Fear triumphs over hope

“It was fear of the FARC, fear of Castro-chavismo that won,” Santamaria said. He was referring to a term the opposition has coined to define the Venezuela-like future they believe awaits Colombia if the peace deal is implemented. “But it is a legitimate fear” and it has to be paired with the “yes” side’s hope to come to an agreement, he added.

Santamaria’s sentiment summarises the “yes” side’s attitude. They are all trying to salvage four years of negotiation and figure out what comes next. Although deeply wounded by the unexpected referendum outcome, they refuse to let go of the notion of a Colombia at peace.

“I had hope up until the last minute of the vote count on Sunday,” says Santamaria. “But I have even greater hopes now, because I know we still have options, and we will now work for a nationwide peace.” 

The FARC rebel leader Rodrigo Londono, known by the nickname Timochenko, said the guerrilla group would “analyse calmly the results of the vote in order to continue because this does not mean that the battle for peace is lost."

Does the original peace deal hold?

According to the FARC’s legal adviser, Enrique Santiago Romero, it does.

In a radio interview, Romero said the signed deal was immutable in the eyes of international law.
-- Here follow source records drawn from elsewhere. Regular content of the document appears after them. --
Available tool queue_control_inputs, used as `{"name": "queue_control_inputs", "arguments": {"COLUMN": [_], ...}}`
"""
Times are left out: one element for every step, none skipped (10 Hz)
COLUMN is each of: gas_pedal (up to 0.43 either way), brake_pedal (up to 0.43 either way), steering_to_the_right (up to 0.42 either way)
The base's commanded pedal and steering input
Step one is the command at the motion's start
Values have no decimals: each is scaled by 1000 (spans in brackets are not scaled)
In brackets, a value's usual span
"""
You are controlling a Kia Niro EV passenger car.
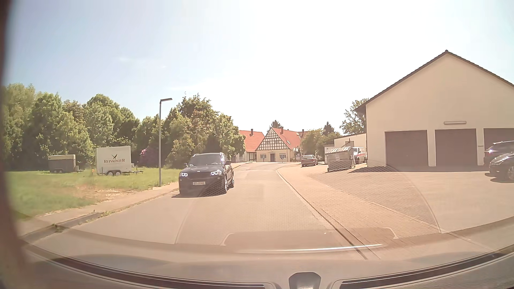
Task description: Follow the waypoints while adhering to traffic rules and regulations
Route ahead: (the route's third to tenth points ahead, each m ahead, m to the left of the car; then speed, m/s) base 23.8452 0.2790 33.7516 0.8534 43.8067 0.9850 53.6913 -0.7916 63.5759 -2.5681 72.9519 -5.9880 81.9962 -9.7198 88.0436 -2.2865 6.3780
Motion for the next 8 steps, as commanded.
{"name": "queue_control_inputs", "arguments": {"gas_pedal": [197, 197, 197, 197, 197, 197, 197, 197], "brake_pedal": [6, 6, 6, 6, 6, 6, 12, 6], "steering_to_the_right": [-29, -28, -28, -28, -28, -28, -27, -26]}}
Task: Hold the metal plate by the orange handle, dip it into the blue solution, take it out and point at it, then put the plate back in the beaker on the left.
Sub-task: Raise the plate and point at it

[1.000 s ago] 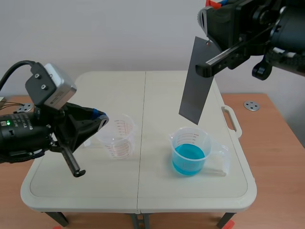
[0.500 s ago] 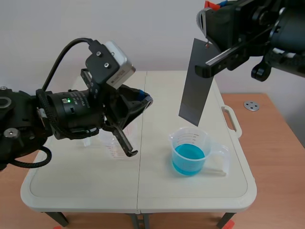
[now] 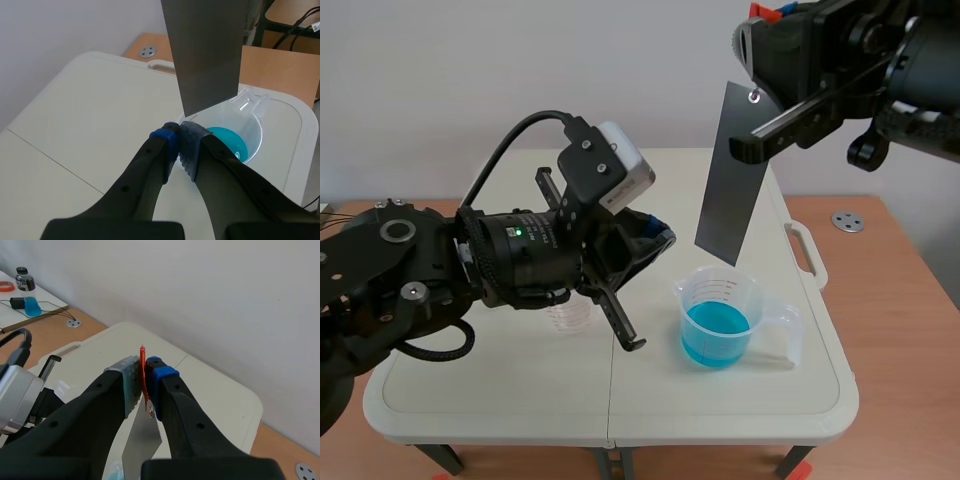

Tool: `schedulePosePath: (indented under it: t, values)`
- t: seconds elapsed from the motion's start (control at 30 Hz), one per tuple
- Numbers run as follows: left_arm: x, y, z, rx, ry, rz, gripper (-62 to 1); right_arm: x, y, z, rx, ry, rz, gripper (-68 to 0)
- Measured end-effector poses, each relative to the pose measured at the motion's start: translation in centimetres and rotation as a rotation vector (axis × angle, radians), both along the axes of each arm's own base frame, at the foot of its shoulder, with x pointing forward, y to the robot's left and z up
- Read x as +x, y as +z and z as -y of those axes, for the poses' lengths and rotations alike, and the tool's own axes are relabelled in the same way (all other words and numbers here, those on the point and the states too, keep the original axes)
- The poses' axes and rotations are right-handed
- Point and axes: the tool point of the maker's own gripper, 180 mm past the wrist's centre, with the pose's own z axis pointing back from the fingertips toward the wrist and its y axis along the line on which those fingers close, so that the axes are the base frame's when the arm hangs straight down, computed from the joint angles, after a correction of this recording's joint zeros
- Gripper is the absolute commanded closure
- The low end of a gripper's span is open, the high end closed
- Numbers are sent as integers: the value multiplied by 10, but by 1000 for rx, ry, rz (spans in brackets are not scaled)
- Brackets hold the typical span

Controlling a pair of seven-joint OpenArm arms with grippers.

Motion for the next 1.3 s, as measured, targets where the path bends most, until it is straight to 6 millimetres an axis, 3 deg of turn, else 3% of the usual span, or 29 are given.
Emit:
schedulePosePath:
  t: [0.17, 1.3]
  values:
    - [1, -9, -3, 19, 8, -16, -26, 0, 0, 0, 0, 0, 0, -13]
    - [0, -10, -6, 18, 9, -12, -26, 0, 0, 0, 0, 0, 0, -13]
It was signed by two warring parties and deposited in Geneva, he explained. However, renegotiation is not an impossibility even in Romero’s eyes.

“It won’t be easy, but I would be willing to modify some of the points on justice.” In other words, the issue of impunity could be resolved if even presidential figures – like Uribe – can be prosecuted under the renegotiated agreement.

The disarmament process of the FARC, however, is postponed indefinitely.

The UN observer mission, which was meant to oversee the disarmament process, is to remain in the country to guarantee the ceasefire is maintained. 

Senator Alvaro Uribe, Colombia's former president,has said his Democratic Center Party will not sit down to negotiate with the FARC.

Who comes to the table?

On Monday evening, Santos created a commission of three delegates to establish conversations with three leaders of the opposition’s Democratic Center Party appointed by Uribe Velez. As the main force behind the “no” campaign, the Democratic Center party is expected to have at least some input into the new negotiating terms. The government delegates and opposition leaders are to immediately meet in La Habana, where, for the last four years, the negotiations between the government and the FARC have been held.

“I will not give up, I will continue searching for peace until the last minute of my mandate because that is the path we have to take to make this country a better place for our children,” said Santos in a concession-like speech.

It is uncertain as to when a new peace deal can be reached, if one can be reached at all.

The Democratic Center Party, empowered by the “no” victory, demands prison sentences for FARC members who committed crimes against humanity, and is opposed them running for public office. The FARC members such as Romero say the Democratic Center Party’s involvement is important. 

Colombia's President Juan Manuel Santos speaks during a presidential address in Bogota, Colombia. October 2, 2016.

Is a referendum needed?

If a new deal is reached, it is unlikely that the president will ask the Colombian people to vote on it once again.

Colombia’s Constitutional Court, the highest judicial court in the country, has ruled that a referendum is not necessary for the deal to be binding. Sunday’s referendum was a promise Santos made back in 2012 when the negotiations just started. It was an attempt to give the deal legitimacy. 

The uncertainty the “no” vote has generated can have deep consequences. On Monday, the value of the peso dropped sharply against the dollar, and foreign investment is expected to decrease.

But for now, Santos seems determined to continue with his project for peace in a country that has proven to be deeply divided. This time around, however, the president will be forced to negotiate with yet another opponent – Uribe Velez and his powerful party.